### TASK TO CARRY OUT
Go through the records below and set each one down exactly, leaving out any pictures.

### Dataset items
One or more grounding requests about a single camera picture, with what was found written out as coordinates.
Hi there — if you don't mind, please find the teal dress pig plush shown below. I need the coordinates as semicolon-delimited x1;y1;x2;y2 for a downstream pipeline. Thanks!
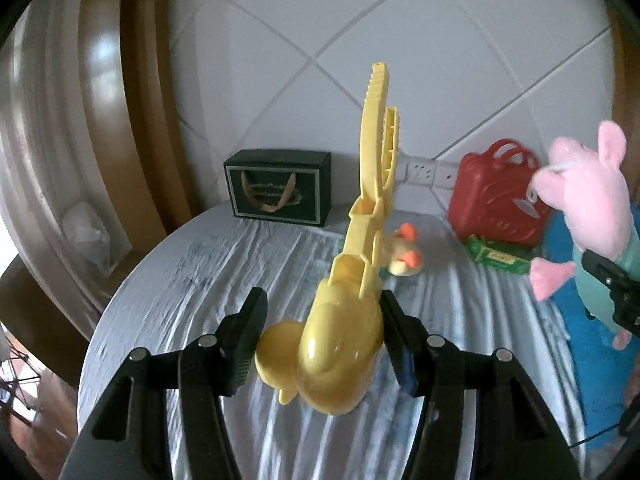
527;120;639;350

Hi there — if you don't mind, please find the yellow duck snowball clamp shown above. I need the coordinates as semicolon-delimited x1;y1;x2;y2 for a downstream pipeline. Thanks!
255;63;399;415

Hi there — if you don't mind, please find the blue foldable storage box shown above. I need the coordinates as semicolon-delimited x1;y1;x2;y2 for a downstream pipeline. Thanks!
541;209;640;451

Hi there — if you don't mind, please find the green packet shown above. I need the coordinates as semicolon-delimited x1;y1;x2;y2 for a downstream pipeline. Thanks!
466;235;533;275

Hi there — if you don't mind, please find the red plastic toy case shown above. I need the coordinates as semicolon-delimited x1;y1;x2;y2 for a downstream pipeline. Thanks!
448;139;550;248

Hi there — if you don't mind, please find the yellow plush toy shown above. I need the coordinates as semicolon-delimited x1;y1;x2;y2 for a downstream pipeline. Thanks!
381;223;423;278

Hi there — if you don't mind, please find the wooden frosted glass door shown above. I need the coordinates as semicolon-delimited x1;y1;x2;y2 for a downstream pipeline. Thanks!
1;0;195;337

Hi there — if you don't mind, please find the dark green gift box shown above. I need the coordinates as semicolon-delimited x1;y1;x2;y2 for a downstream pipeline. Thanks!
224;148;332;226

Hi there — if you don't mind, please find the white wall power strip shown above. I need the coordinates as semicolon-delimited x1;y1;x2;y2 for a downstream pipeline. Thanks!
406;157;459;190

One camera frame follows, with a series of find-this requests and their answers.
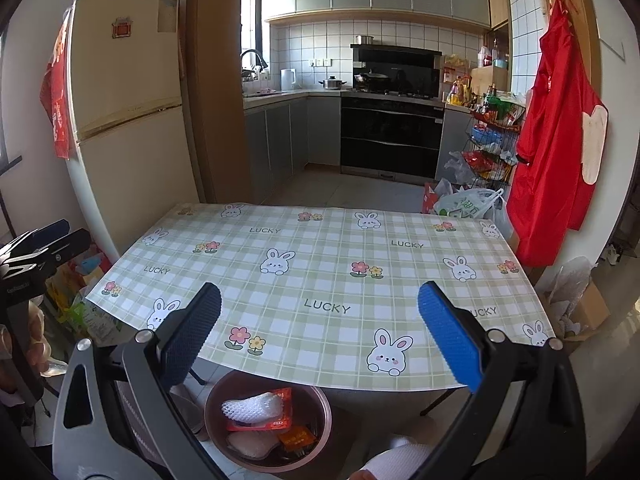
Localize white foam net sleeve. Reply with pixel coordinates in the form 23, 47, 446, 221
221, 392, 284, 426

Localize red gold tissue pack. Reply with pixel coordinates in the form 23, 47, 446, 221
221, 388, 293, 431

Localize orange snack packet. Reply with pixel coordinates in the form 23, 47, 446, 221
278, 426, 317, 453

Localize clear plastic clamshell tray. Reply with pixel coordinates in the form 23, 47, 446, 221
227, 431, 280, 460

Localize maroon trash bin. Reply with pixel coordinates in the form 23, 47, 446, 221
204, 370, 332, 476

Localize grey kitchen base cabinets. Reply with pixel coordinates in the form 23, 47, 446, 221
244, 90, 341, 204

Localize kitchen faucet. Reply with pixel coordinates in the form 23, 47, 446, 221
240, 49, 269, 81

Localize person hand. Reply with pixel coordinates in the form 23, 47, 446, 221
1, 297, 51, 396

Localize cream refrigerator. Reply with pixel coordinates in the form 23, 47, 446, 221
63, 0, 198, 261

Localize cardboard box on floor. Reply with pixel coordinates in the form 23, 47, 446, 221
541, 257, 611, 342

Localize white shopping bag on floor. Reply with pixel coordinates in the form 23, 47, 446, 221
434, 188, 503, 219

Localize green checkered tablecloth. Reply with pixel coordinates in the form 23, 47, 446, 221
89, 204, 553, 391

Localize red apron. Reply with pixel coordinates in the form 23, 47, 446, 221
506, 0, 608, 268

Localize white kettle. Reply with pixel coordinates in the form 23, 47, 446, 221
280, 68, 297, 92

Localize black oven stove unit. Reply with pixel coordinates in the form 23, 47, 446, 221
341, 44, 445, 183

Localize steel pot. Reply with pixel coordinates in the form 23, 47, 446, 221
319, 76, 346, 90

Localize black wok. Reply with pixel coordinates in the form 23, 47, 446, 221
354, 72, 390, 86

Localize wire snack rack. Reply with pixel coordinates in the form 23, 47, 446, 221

### SOLUTION FOR THIS TASK
One or more grounding requests about a single camera picture, with what was found written out as coordinates.
Hi there — if you don't mind, please find the teal dress pig plush shown below. I need the coordinates as semicolon-delimited x1;y1;x2;y2 for a downstream pipeline. Thanks!
527;120;639;350

Hi there — if you don't mind, please find the yellow duck snowball clamp shown above. I need the coordinates as semicolon-delimited x1;y1;x2;y2 for a downstream pipeline. Thanks!
255;63;399;415

Hi there — if you don't mind, please find the blue foldable storage box shown above. I need the coordinates as semicolon-delimited x1;y1;x2;y2 for a downstream pipeline. Thanks!
541;209;640;451

Hi there — if you don't mind, please find the green packet shown above. I need the coordinates as semicolon-delimited x1;y1;x2;y2 for a downstream pipeline. Thanks!
466;235;533;275

Hi there — if you don't mind, please find the red plastic toy case shown above. I need the coordinates as semicolon-delimited x1;y1;x2;y2 for a downstream pipeline. Thanks!
448;139;550;248

Hi there — if you don't mind, please find the yellow plush toy shown above. I need the coordinates as semicolon-delimited x1;y1;x2;y2 for a downstream pipeline. Thanks!
381;223;423;278

Hi there — if you don't mind, please find the wooden frosted glass door shown above. I need the coordinates as semicolon-delimited x1;y1;x2;y2 for a downstream pipeline. Thanks!
1;0;195;337

Hi there — if you don't mind, please find the dark green gift box shown above. I need the coordinates as semicolon-delimited x1;y1;x2;y2 for a downstream pipeline. Thanks!
224;148;332;226

Hi there — if you don't mind, please find the white wall power strip shown above. I need the coordinates as semicolon-delimited x1;y1;x2;y2 for a downstream pipeline. Thanks!
406;157;459;190

One camera frame follows, with a series of find-this requests and their answers.
Localize white foam net sleeve. Reply with pixel coordinates in the form 23, 47, 446, 221
221, 392, 284, 426

Localize red gold tissue pack. Reply with pixel coordinates in the form 23, 47, 446, 221
221, 388, 293, 431

Localize orange snack packet. Reply with pixel coordinates in the form 23, 47, 446, 221
278, 426, 317, 453

Localize clear plastic clamshell tray. Reply with pixel coordinates in the form 23, 47, 446, 221
227, 431, 280, 460

Localize maroon trash bin. Reply with pixel coordinates in the form 23, 47, 446, 221
204, 370, 332, 476

Localize grey kitchen base cabinets. Reply with pixel coordinates in the form 23, 47, 446, 221
244, 90, 341, 204

Localize kitchen faucet. Reply with pixel coordinates in the form 23, 47, 446, 221
240, 49, 269, 81

Localize person hand. Reply with pixel coordinates in the form 23, 47, 446, 221
1, 297, 51, 396

Localize cream refrigerator. Reply with pixel coordinates in the form 23, 47, 446, 221
63, 0, 198, 261

Localize cardboard box on floor. Reply with pixel coordinates in the form 23, 47, 446, 221
541, 257, 611, 342

Localize white shopping bag on floor. Reply with pixel coordinates in the form 23, 47, 446, 221
434, 188, 503, 219

Localize green checkered tablecloth. Reply with pixel coordinates in the form 23, 47, 446, 221
89, 204, 553, 391

Localize red apron. Reply with pixel coordinates in the form 23, 47, 446, 221
506, 0, 608, 268

Localize white kettle. Reply with pixel coordinates in the form 23, 47, 446, 221
280, 68, 297, 92

Localize black oven stove unit. Reply with pixel coordinates in the form 23, 47, 446, 221
341, 44, 445, 183

Localize steel pot. Reply with pixel coordinates in the form 23, 47, 446, 221
319, 76, 346, 90

Localize black wok. Reply with pixel coordinates in the form 23, 47, 446, 221
354, 72, 390, 86

Localize wire snack rack. Reply with pixel coordinates in the form 23, 47, 446, 221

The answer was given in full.